Some filmmakers have tried to figure out a way to get other genres into a franchise mold. For example, James Mangold made a neo-noir western with Logan and Mission: Impossible – Fallout is a revenge thriller. Even Marvel, which dominates the franchise landscape, tries to vary up their genre offerings a bit even though I don’t think they go as far as they claim. What’s important to note is that the franchise always comes first and then it’s contingent on the filmmaker to find a way to play with it to make a movie that studios would never make on first blush. You can’t make a neo-noir western, but you can make it if it stars Hugh Jackman as Wolverine.

That’s not to say that people wouldn’t want to watch two actors in a feature-length chase, but that the demands of the budget would force more spectacle on the story than it requires. The Fugitive is spectacular movie, but it’s not packed with explosions or other pyrotechnics. There’s the big crash between the train and the prison bus at the beginning, there’s the waterfall leap, and then there’s just things that cost money but they’re not effects-driven scenes like the St. Patrick’s Day parade. The Fugitive succeeds because it’s acutely focused on what it’s trying to do and never trying to use spectacle as a way to inflate the drama. It knows that it has you because you care about the conflict between Kimble and Gerard.

What’s even more frustrating is that there isn’t really a home for a movie like The Fugitive in 2018. Even if you look at the bottomless maw of content that is Netflix, they’re not making movies like The Fugitive or trying to acquire them. Look at the list of Netflix Original movies, and they remain, for the most part, relatively low-budget affairs. That makes sense when you consider that Netflix makes acquisitions from the festival circuit, but even movies they’re funding aren’t in the price range or genre of The Fugitive. Netflix’s biggest movie from a budget perspective, Bright, isn’t trying to be a thriller for adults. It’s trying to emulate blockbuster filmmaking, which assumes that you need a fantasy element and VFX-driven spectacle to get people to watch.

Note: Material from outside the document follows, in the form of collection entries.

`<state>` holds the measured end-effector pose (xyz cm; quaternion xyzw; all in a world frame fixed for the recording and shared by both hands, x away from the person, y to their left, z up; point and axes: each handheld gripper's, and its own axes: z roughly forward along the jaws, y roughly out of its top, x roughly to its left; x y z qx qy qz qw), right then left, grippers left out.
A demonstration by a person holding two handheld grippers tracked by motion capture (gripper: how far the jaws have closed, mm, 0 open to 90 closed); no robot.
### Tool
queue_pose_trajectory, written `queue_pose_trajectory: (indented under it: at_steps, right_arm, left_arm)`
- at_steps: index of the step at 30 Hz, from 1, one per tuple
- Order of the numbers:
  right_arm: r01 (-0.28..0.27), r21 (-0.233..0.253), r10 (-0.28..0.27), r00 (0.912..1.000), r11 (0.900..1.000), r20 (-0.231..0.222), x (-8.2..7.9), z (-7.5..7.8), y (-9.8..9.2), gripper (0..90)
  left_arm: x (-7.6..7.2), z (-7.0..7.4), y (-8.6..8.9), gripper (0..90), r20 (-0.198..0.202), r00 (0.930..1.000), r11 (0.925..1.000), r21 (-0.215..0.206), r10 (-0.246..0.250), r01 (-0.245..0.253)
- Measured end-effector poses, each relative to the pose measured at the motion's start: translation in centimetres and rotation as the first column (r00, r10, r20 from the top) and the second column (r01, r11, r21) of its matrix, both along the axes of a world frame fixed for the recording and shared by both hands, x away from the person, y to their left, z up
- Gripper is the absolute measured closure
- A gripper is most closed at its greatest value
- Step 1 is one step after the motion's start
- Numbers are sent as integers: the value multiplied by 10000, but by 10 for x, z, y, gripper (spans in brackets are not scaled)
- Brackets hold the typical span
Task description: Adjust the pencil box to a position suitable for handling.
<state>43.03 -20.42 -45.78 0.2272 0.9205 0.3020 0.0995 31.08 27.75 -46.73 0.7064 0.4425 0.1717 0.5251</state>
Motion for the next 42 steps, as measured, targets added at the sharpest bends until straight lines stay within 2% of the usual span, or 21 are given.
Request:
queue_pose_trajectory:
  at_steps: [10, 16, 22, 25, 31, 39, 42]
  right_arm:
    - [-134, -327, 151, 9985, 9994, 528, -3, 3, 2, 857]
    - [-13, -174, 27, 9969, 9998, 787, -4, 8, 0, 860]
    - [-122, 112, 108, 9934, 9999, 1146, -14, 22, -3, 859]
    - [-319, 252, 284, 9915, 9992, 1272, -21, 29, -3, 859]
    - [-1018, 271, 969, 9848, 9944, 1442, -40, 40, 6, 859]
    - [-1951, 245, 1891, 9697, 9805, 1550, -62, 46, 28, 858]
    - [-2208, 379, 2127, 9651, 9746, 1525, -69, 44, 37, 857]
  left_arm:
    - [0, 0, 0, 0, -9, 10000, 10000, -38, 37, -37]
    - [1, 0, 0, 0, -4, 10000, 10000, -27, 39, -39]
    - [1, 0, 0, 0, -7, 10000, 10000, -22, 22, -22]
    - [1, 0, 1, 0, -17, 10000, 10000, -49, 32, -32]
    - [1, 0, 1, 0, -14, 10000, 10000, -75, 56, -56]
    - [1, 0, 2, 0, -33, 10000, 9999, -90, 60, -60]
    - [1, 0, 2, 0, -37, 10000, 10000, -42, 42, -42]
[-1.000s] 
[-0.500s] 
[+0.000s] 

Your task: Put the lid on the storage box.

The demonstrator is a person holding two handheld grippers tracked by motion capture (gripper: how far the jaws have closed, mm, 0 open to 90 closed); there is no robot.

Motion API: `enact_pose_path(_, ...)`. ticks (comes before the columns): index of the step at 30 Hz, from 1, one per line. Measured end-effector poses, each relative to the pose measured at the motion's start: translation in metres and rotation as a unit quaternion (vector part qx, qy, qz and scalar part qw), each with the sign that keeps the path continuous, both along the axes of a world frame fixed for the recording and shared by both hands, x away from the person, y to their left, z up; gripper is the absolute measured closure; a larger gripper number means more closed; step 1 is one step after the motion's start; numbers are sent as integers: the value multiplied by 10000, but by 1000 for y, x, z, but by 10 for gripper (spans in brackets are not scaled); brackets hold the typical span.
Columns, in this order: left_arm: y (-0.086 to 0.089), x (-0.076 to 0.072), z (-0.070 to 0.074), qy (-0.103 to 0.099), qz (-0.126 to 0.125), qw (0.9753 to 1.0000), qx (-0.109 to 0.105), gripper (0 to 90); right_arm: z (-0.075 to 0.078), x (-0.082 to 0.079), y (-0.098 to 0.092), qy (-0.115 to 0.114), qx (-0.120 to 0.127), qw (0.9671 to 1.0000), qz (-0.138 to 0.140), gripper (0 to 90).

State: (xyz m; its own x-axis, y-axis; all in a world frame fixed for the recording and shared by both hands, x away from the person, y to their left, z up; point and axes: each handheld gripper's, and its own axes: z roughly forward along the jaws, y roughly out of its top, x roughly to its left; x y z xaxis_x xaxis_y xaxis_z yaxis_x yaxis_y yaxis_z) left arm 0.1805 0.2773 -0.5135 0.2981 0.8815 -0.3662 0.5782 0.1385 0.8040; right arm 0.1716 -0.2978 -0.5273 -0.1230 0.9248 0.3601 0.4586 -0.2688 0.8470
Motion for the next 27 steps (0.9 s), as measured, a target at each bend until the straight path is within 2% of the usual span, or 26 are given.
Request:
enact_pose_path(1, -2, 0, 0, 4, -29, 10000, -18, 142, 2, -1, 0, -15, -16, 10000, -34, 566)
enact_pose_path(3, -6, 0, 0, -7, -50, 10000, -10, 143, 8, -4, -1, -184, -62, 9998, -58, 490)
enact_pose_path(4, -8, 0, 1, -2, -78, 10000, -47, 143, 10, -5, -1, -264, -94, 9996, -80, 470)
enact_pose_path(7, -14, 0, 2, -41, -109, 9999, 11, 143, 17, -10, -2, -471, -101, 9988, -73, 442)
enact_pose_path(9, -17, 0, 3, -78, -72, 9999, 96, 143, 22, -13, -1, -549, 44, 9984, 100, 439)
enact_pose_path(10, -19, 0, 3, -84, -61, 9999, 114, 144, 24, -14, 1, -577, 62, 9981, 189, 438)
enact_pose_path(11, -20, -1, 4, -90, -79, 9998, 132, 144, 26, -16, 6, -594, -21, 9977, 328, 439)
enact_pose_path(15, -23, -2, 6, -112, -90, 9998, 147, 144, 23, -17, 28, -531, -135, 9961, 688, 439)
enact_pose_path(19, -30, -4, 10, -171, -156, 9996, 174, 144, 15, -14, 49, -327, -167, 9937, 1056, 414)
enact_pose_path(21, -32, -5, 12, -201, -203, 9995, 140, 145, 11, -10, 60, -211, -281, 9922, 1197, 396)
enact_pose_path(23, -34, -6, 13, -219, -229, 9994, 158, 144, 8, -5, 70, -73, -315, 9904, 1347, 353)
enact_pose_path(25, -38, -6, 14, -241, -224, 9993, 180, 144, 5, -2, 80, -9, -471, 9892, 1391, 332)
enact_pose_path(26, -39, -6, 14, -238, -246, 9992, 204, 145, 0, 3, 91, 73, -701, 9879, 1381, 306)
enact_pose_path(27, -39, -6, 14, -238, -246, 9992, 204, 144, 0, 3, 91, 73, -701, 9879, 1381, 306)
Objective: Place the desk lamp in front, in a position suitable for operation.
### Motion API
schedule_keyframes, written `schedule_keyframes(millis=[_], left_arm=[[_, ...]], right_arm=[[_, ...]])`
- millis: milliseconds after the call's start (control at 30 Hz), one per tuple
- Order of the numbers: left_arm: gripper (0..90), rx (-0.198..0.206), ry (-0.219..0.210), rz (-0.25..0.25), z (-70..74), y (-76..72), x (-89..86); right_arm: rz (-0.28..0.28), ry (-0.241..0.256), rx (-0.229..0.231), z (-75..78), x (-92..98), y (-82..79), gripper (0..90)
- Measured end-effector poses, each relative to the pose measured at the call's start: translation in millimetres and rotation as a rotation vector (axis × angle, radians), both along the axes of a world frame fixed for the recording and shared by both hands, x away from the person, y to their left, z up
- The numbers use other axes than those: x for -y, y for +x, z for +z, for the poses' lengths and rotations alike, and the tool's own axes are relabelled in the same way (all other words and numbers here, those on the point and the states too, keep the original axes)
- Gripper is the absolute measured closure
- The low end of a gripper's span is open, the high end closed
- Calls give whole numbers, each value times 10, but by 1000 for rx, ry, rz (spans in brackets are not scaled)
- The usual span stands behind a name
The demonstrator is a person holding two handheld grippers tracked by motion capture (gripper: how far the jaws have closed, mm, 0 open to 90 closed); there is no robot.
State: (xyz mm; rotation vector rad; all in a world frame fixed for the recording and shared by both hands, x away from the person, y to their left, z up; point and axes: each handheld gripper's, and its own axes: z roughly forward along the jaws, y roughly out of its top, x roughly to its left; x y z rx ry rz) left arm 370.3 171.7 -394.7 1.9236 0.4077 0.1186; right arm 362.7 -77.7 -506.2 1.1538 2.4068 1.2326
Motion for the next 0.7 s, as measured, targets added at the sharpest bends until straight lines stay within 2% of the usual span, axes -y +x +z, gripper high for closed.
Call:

Although studios may not be particularly concerned with making movies like The Fugitive, the good news is that Davis’ movie holds up beautifully 25 years later. It’s just as tense, expertly crafted, and thrilling as it was when it was released, and it proves that we don’t need CGI wizardry to make action movies captivating. We don’t need grand mythos and deep genre roots to hold our attention. Those movies have their place, and Hollywood doesn’t plan to abandon those kinds of films anytime soon. And to be fair, when Hollywood went back to the well of The Fugitive, they came out with the atrocious sequel U.S. Marshals in 1998. But Hollywood shouldn’t give up on a solid, PG-13 thriller that relies on character and tone rather than VFX and popular IP. Unfortunately, all signs right now show that the studios’ response to offering this kind of movie is, “I don’t care.”